● **EXERCISE DETAILS**
Every record must be copied exactly. Leave nothing out.

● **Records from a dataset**
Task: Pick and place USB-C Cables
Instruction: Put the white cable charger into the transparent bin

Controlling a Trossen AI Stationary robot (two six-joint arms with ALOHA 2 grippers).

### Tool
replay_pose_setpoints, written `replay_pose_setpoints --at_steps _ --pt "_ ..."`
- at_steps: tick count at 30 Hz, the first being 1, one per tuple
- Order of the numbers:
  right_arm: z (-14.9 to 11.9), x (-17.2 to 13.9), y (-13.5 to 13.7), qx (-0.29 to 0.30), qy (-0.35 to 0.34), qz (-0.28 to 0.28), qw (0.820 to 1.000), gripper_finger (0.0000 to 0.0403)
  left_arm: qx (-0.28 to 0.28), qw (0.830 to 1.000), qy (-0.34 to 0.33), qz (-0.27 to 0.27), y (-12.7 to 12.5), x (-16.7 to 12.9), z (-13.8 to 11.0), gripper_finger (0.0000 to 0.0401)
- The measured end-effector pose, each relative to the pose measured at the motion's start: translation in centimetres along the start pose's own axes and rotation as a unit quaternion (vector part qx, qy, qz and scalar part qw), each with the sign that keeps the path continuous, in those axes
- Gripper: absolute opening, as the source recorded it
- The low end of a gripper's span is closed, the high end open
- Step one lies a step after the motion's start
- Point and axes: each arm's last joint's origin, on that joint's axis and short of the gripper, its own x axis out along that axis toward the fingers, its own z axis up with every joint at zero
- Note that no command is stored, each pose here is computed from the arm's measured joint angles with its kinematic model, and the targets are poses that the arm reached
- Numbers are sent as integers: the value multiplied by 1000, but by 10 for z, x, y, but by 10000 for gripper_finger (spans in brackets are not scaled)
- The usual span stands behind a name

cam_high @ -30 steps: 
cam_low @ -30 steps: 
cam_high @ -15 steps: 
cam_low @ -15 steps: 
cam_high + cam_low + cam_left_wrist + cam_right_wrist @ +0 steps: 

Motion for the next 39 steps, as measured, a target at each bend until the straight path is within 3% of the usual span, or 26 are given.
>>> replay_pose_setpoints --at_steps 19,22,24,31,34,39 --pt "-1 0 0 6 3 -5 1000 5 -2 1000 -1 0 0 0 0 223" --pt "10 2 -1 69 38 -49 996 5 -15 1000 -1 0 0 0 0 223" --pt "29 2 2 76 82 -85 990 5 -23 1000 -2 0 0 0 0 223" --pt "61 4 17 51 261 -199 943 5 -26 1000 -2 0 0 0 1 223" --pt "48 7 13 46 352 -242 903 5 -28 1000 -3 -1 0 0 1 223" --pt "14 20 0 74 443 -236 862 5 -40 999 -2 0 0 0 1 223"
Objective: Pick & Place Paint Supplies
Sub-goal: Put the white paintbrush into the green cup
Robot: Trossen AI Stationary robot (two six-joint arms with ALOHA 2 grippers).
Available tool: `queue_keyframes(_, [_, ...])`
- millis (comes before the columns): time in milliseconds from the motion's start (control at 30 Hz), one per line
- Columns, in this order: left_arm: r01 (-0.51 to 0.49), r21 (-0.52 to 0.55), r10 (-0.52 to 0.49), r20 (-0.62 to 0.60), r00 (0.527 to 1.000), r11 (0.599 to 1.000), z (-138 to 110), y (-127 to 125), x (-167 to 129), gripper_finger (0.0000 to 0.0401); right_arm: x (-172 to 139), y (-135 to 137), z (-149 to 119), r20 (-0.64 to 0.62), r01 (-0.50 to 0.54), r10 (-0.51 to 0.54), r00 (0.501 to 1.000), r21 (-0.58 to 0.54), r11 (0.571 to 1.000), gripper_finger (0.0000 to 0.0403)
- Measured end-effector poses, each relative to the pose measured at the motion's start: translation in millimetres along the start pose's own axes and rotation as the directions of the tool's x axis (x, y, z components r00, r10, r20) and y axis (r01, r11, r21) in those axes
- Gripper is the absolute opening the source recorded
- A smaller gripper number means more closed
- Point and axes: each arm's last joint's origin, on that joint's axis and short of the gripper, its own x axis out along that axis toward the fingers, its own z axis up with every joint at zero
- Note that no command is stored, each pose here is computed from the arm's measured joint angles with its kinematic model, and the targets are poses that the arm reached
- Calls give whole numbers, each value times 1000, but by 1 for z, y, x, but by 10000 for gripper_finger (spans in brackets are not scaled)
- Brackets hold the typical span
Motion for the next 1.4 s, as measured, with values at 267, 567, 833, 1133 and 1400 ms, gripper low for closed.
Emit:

● **ANSWER TO THIS PROBLEM**
Task: Pick and place USB-C Cables
Instruction: Put the white cable charger into the transparent bin

Controlling a Trossen AI Stationary robot (two six-joint arms with ALOHA 2 grippers).

### Tool
replay_pose_setpoints, written `replay_pose_setpoints --at_steps _ --pt "_ ..."`
- at_steps: tick count at 30 Hz, the first being 1, one per tuple
- Order of the numbers:
  right_arm: z (-14.9 to 11.9), x (-17.2 to 13.9), y (-13.5 to 13.7), qx (-0.29 to 0.30), qy (-0.35 to 0.34), qz (-0.28 to 0.28), qw (0.820 to 1.000), gripper_finger (0.0000 to 0.0403)
  left_arm: qx (-0.28 to 0.28), qw (0.830 to 1.000), qy (-0.34 to 0.33), qz (-0.27 to 0.27), y (-12.7 to 12.5), x (-16.7 to 12.9), z (-13.8 to 11.0), gripper_finger (0.0000 to 0.0401)
- The measured end-effector pose, each relative to the pose measured at the motion's start: translation in centimetres along the start pose's own axes and rotation as a unit quaternion (vector part qx, qy, qz and scalar part qw), each with the sign that keeps the path continuous, in those axes
- Gripper: absolute opening, as the source recorded it
- The low end of a gripper's span is closed, the high end open
- Step one lies a step after the motion's start
- Point and axes: each arm's last joint's origin, on that joint's axis and short of the gripper, its own x axis out along that axis toward the fingers, its own z axis up with every joint at zero
- Note that no command is stored, each pose here is computed from the arm's measured joint angles with its kinematic model, and the targets are poses that the arm reached
- Numbers are sent as integers: the value multiplied by 1000, but by 10 for z, x, y, but by 10000 for gripper_finger (spans in brackets are not scaled)
- The usual span stands behind a name

cam_high @ -30 steps: 
cam_low @ -30 steps: 
cam_high @ -15 steps: 
cam_low @ -15 steps: 
cam_high + cam_low + cam_left_wrist + cam_right_wrist @ +0 steps: 

Motion for the next 39 steps, as measured, a target at each bend until the straight path is within 3% of the usual span, or 26 are given.
>>> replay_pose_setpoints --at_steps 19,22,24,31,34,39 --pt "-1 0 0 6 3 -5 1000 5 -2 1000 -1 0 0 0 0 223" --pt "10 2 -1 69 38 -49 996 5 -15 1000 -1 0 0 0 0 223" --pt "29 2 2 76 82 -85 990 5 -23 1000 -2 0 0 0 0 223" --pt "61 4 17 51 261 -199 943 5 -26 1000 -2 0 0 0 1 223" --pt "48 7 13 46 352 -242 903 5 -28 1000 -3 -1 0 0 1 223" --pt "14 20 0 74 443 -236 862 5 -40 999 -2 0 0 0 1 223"
Objective: Pick & Place Paint Supplies
Sub-goal: Put the white paintbrush into the green cup
Robot: Trossen AI Stationary robot (two six-joint arms with ALOHA 2 grippers).
Available tool: `queue_keyframes(_, [_, ...])`
- millis (comes before the columns): time in milliseconds from the motion's start (control at 30 Hz), one per line
- Columns, in this order: left_arm: r01 (-0.51 to 0.49), r21 (-0.52 to 0.55), r10 (-0.52 to 0.49), r20 (-0.62 to 0.60), r00 (0.527 to 1.000), r11 (0.599 to 1.000), z (-138 to 110), y (-127 to 125), x (-167 to 129), gripper_finger (0.0000 to 0.0401); right_arm: x (-172 to 139), y (-135 to 137), z (-149 to 119), r20 (-0.64 to 0.62), r01 (-0.50 to 0.54), r10 (-0.51 to 0.54), r00 (0.501 to 1.000), r21 (-0.58 to 0.54), r11 (0.571 to 1.000), gripper_finger (0.0000 to 0.0403)
- Measured end-effector poses, each relative to the pose measured at the motion's start: translation in millimetres along the start pose's own axes and rotation as the directions of the tool's x axis (x, y, z components r00, r10, r20) and y axis (r01, r11, r21) in those axes
- Gripper is the absolute opening the source recorded
- A smaller gripper number means more closed
- Point and axes: each arm's last joint's origin, on that joint's axis and short of the gripper, its own x axis out along that axis toward the fingers, its own z axis up with every joint at zero
- Note that no command is stored, each pose here is computed from the arm's measured joint angles with its kinematic model, and the targets are poses that the arm reached
- Calls give whole numbers, each value times 1000, but by 1 for z, y, x, but by 10000 for gripper_finger (spans in brackets are not scaled)
- Brackets hold the typical span
Motion for the next 1.4 s, as measured, with values at 267, 567, 833, 1133 and 1400 ms, gripper low for closed.
Emit:

Nothing remains to be added to the response.